▶ [What the task requires]: Repeat exactly, please, the opening lines of the data below, through and including the line where "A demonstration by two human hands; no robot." sits.
╭─ Data provided
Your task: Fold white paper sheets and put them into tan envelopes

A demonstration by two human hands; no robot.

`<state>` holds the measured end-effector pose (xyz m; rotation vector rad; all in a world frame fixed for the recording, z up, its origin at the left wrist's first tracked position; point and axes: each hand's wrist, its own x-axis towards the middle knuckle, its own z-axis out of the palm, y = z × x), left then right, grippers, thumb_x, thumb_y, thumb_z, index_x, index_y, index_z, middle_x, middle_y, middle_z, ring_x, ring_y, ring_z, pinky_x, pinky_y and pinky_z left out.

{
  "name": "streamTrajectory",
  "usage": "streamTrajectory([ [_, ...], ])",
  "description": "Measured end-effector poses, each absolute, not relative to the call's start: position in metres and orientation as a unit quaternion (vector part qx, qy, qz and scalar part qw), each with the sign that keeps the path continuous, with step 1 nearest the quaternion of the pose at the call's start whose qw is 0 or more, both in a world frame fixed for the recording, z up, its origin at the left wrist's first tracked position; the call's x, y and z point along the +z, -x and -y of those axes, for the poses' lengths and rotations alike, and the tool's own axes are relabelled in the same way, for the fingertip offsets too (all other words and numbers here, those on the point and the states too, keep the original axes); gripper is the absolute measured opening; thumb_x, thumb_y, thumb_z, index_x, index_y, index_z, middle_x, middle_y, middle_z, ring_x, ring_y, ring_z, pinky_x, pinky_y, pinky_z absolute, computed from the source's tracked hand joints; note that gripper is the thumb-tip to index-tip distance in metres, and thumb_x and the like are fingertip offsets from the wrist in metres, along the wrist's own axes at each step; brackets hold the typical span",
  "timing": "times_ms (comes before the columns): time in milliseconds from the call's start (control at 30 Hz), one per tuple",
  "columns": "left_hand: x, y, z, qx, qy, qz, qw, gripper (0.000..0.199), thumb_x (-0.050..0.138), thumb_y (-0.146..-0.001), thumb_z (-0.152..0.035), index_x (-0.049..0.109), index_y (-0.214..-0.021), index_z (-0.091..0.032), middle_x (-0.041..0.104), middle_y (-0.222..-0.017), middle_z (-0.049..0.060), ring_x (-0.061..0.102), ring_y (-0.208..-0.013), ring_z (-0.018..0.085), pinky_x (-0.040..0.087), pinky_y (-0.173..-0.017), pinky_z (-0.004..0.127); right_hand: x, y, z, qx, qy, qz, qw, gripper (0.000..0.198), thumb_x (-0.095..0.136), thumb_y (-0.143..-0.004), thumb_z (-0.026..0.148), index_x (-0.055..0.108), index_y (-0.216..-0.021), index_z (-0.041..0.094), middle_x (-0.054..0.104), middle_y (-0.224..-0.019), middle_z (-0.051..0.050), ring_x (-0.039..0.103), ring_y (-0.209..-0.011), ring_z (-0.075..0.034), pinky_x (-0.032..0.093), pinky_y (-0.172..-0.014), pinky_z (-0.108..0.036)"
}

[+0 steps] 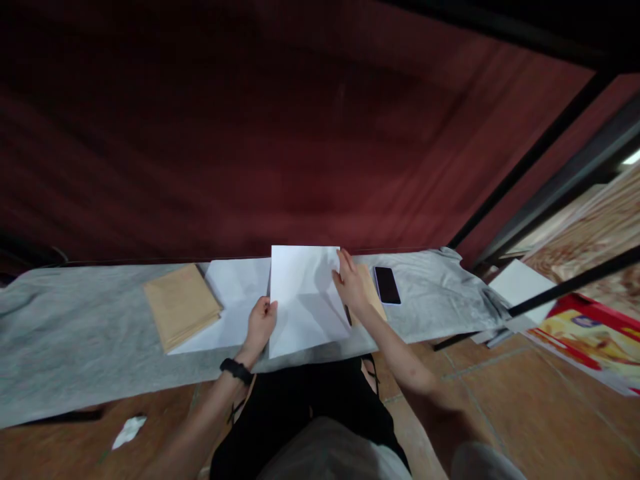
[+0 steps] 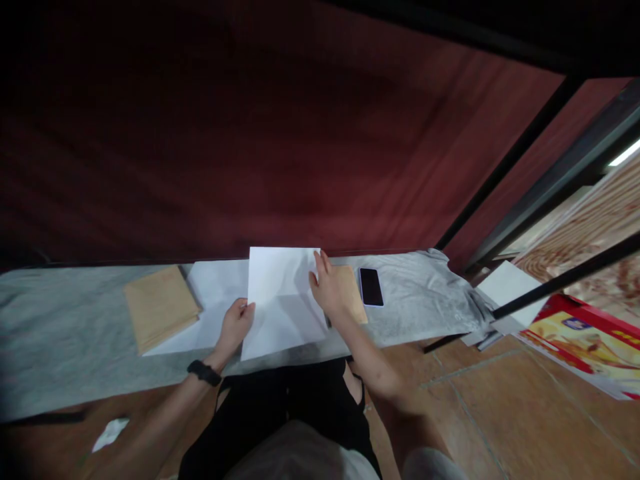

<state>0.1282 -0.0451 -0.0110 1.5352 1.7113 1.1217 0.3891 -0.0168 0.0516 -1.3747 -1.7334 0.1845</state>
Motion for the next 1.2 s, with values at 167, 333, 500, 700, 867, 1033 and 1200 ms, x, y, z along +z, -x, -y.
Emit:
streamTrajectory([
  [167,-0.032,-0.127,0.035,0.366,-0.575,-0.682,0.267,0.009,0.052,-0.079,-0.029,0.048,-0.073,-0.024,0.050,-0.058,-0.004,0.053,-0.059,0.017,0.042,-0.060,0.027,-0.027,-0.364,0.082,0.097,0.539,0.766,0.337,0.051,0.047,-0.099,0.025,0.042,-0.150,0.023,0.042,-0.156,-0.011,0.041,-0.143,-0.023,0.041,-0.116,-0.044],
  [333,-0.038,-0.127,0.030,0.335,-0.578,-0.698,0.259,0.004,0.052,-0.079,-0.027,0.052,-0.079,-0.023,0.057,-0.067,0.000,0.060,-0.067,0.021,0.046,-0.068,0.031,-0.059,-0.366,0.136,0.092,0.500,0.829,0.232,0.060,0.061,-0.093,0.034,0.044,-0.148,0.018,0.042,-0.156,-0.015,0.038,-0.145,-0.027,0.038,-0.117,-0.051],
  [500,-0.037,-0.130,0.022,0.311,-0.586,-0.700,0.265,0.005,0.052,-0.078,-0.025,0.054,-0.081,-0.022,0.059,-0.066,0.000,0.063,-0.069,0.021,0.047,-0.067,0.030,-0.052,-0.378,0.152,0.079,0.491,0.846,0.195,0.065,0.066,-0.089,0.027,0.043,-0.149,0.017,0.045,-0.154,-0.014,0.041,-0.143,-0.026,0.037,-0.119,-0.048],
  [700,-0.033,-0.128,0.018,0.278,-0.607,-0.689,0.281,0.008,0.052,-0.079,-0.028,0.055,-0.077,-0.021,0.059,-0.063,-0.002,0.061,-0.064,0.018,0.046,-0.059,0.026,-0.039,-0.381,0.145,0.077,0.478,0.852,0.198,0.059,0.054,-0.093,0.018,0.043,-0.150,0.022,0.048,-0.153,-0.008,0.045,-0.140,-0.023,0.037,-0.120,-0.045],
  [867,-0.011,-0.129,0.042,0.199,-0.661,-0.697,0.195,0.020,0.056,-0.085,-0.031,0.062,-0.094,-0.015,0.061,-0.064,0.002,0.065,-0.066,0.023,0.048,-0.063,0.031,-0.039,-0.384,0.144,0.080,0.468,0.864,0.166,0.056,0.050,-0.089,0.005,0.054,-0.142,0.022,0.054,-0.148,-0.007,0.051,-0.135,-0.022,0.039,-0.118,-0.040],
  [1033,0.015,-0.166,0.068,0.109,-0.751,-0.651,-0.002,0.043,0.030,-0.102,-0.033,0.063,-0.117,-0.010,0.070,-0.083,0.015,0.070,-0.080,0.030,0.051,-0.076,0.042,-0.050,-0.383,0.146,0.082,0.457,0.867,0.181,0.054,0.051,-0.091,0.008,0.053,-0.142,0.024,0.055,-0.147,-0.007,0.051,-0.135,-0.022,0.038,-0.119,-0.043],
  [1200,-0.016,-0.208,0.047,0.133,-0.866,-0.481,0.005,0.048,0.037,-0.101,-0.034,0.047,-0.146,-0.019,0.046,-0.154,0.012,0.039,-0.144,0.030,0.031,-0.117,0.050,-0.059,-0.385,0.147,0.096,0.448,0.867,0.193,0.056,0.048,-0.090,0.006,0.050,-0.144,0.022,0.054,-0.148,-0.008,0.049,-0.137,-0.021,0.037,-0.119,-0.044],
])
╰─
▶ [Exercise solution]:
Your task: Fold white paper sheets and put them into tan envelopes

A demonstration by two human hands; no robot.

The response above is complete.